I did that exact same thing 4 starter solenoids Got them off ebay cheap
and mounted them to a piece of diamond plate. worked great sure did beat the darn 50amp manual switch. I was going to post about it a couple years ago but Plowsite is not a big fan of the toy plows. Mine however served me for 6 years until I could buy a real plow $$

dont think your relays will last very long


----------



## coyote_nb (Sep 20, 2008)

oki 2. relay bun off.

it was one of the relay for Plow up, i change it now to 2 solenoids.

i think for plow down the small ones will be good.

cuuu
Fred


----------



## theonlybull (Oct 17, 2004)

i would think the small ones would do for the down. and the starter solinoids would be good on the up


----------



## eman5oh (Apr 11, 2009)

I think I bought that snowbear from you a few years back, it had a yellow plastic plow skin and four starter relays mounted in diamond plate as well as beefy cutting edge. I purchased the plow from a guy in Vestal, It has to be you. The starter relays are still going strong, after a couple of years of heavy use. I finally purchased a used Curtis snowpro for myself. I got the frame mounted last week and just need to do the wiring this week.



topdj;697298 said:


> I did that exact same thing 4 starter solenoids Got them off ebay cheap
> and mounted them to a piece of diamond plate. worked great sure did beat the darn 50amp manual switch. I was going to post about it a couple years ago but Plowsite is not a big fan of the toy plows. Mine however served me for 6 years until I could buy a real plow $$
> 
> dont think your relays will last very long


----------



## jacksonjrs (Feb 27, 2008)

Its much easier to skip the multi relay or multi solenoid setup and just use atv winch contactor. That way you can keep the high current wires under the hook and use something as basic as speaker wire inside the vechicle.


----------



## coyote_nb (Sep 20, 2008)

hi jacksonjrs,

that's my way with the speaker wire

rg fred


----------



## topdj (Oct 6, 2007)

eman5oh;824322 said:


> I think I bought that snowbear from you a few years back, it had a yellow plastic plow skin and four starter relays mounted in diamond plate as well as beefy cutting edge. I purchased the plow from a guy in Vestal, It has to be you. The starter relays are still going strong, after a couple of years of heavy use. I finally purchased a used Curtis snowpro for myself. I got the frame mounted last week and just need to do the wiring this week.

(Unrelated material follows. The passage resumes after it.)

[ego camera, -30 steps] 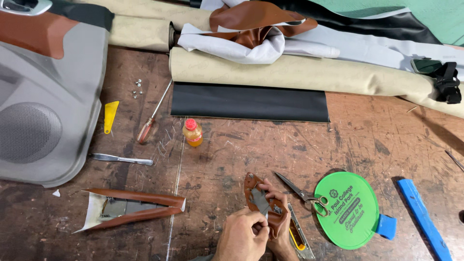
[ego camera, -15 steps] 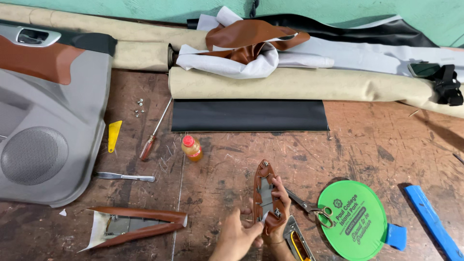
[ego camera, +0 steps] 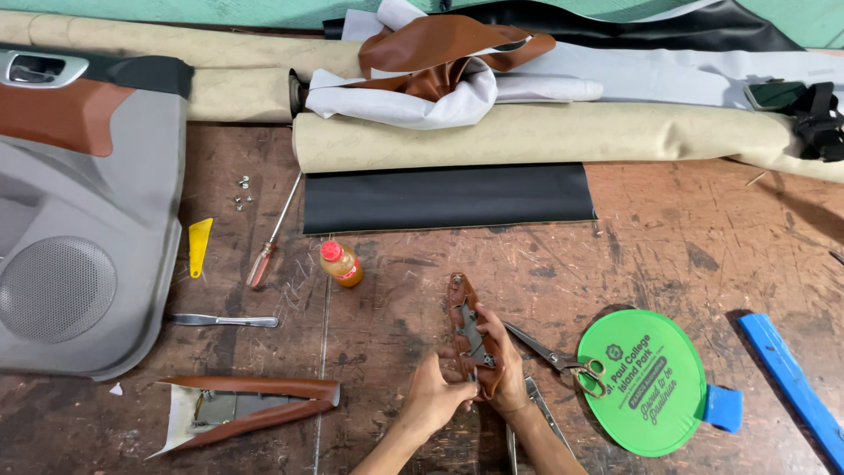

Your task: The person attaches leather material to a wooden frame part using a manual staple gun and shears. They pull the material taut, staple it in place, and trim excess fabric with shears.

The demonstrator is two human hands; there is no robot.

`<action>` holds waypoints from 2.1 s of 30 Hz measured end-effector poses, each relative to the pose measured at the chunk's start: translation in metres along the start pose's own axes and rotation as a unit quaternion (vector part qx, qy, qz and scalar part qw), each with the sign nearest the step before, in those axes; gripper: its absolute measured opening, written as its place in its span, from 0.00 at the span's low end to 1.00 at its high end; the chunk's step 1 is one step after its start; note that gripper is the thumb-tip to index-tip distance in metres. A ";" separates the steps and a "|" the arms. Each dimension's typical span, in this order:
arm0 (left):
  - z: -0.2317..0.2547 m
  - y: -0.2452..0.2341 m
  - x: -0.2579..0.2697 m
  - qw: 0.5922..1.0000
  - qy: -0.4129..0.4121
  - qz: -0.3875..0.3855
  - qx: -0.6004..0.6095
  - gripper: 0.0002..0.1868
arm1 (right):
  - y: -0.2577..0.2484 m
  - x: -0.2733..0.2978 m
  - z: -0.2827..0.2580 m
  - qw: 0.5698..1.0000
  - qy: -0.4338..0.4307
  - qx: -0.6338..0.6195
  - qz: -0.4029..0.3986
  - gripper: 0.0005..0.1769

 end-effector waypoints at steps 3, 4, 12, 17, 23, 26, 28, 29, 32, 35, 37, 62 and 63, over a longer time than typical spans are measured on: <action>0.014 0.002 -0.005 0.997 0.024 -0.028 -0.064 0.36 | -0.003 -0.002 -0.001 0.991 -0.123 0.048 -0.022 0.43; 0.017 0.002 -0.007 0.995 0.026 -0.041 -0.083 0.38 | -0.004 -0.002 0.000 0.990 -0.123 0.051 -0.040 0.43; 0.003 0.010 -0.036 0.997 -0.066 -0.039 0.014 0.41 | -0.026 0.012 0.019 0.983 0.017 0.185 0.006 0.41; -0.007 0.020 -0.072 0.997 -0.017 0.008 -0.071 0.43 | -0.045 0.084 0.022 0.908 0.250 0.321 0.099 0.31; -0.022 0.033 -0.091 0.988 0.021 0.036 -0.151 0.35 | -0.032 0.121 0.004 0.856 0.331 0.375 0.134 0.45; -0.025 0.032 -0.089 0.973 0.053 0.021 -0.225 0.34 | -0.036 0.122 0.009 0.864 0.328 0.350 0.152 0.41; -0.024 0.030 -0.095 0.943 0.102 0.009 -0.317 0.38 | -0.047 0.116 0.019 0.862 0.344 0.342 0.146 0.44; -0.025 0.030 -0.099 0.933 0.094 -0.004 -0.348 0.39 | -0.053 0.117 0.026 0.871 0.377 0.298 0.107 0.38; -0.026 0.025 -0.113 0.912 0.072 -0.035 -0.402 0.40 | -0.057 0.119 0.040 0.878 0.437 0.194 0.009 0.23; -0.023 0.021 -0.116 0.918 0.069 -0.040 -0.389 0.40 | -0.042 0.115 0.034 0.890 0.417 0.186 -0.018 0.20; -0.020 0.016 -0.112 0.921 0.081 -0.023 -0.380 0.44 | -0.030 0.107 0.022 0.908 0.360 0.215 0.005 0.24; -0.012 0.011 -0.102 0.949 0.071 -0.009 -0.308 0.33 | 0.013 0.071 0.020 0.872 0.392 0.292 0.028 0.25; -0.013 0.010 -0.103 0.948 0.066 -0.015 -0.310 0.33 | 0.015 0.070 0.020 0.872 0.389 0.295 0.031 0.25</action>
Point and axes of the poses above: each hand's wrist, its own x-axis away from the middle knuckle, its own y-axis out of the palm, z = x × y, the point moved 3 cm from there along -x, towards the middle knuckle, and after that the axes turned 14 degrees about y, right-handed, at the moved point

it was me, once you get a snowbear you will soon move up to a bigger full angle plow
unless you have just a small driveway. As you can see I went a bit overboard 

That cutting Edge I had custom made T-10 steel from the original one just thicker and taller.
I made that starter pack, how did the new winch hold up I had just replaced it since the snowbear one failed while I was getting ready to sell it.


----------



## eman5oh (Apr 11, 2009)

topdj;834717 said:


> it was me, once you get a snowbear you will soon move up to a bigger full angle plow
> unless you have just a small driveway. As you can see I went a bit overboard
> 
> That cutting Edge I had custom made T-10 steel from the original one just thicker and taller.
> I made that starter pack, how did the new winch hold up I had just replaced it since the snowbear one failed while I was getting ready to sell it.

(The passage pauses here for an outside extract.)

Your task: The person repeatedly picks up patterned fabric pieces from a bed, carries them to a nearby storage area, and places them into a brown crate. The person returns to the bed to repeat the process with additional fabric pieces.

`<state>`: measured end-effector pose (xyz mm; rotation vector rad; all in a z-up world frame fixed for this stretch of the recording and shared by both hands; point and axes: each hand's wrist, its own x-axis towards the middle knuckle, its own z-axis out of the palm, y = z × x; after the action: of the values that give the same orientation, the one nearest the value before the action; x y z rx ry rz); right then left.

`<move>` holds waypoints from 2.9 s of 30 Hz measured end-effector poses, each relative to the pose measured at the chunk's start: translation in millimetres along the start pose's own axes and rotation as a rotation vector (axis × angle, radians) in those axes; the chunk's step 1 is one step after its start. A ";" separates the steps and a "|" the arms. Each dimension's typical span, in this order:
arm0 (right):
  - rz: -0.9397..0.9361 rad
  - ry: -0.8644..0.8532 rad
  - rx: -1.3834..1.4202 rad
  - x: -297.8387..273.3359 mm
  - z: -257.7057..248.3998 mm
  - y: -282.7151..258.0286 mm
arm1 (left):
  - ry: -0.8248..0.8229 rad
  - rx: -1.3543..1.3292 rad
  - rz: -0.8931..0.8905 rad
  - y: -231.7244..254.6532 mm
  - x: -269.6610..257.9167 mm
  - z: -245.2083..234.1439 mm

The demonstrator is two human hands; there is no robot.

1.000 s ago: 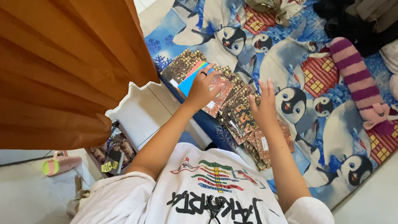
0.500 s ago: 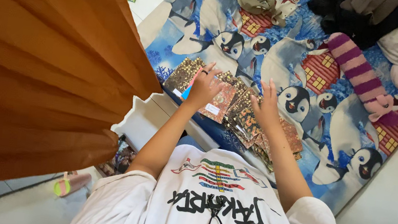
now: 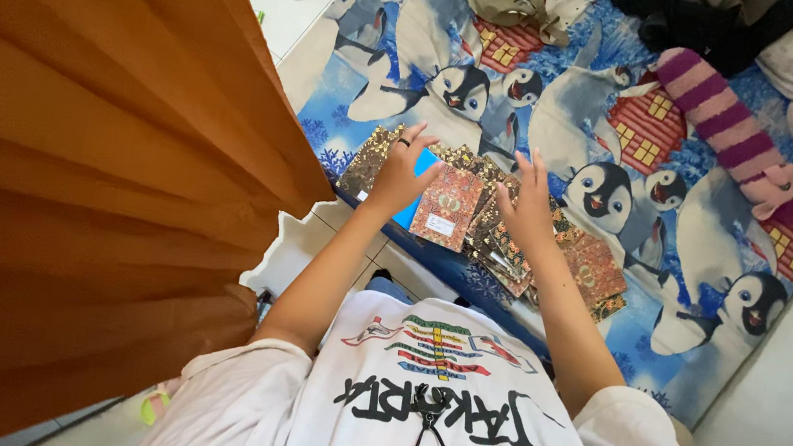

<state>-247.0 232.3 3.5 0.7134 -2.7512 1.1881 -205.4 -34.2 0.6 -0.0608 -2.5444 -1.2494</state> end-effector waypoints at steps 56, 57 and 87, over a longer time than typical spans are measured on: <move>0.046 -0.005 0.069 18.6 68.8 -39.2 | -0.002 -0.020 -0.044 -75.3 -7.2 -40.0; 0.017 0.005 0.042 20.4 69.9 -36.6 | 0.001 -0.017 -0.048 -78.6 -7.4 -38.5; 0.094 -0.283 0.266 25.2 177.5 61.3 | -0.035 0.140 -0.260 -201.2 -87.9 31.8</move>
<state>-274.2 134.3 -156.4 0.8437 -2.9097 1.6104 -164.0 -125.8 -197.2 0.2897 -2.7297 -1.1606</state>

The cable broke a few times so I replaced it with a chain. Worked well till this summer, I put the plow on to move it and the winch lifted it fine but would coast down to the ground when you let off the switch. I think a pin on one of the planetary gears inside of the winch broke. I sold it last night and told the new owner that it would need a new winch. It served me well for 2 years, it got a lot of use last year, but it was time to upgrade to heavy duty hydraulic plow.


----------



## topdj (Oct 6, 2007)

I think snowbear wants well over 200 for the winch. heck I don't even remember what I sold the plow for somewhere around 200-300.


----------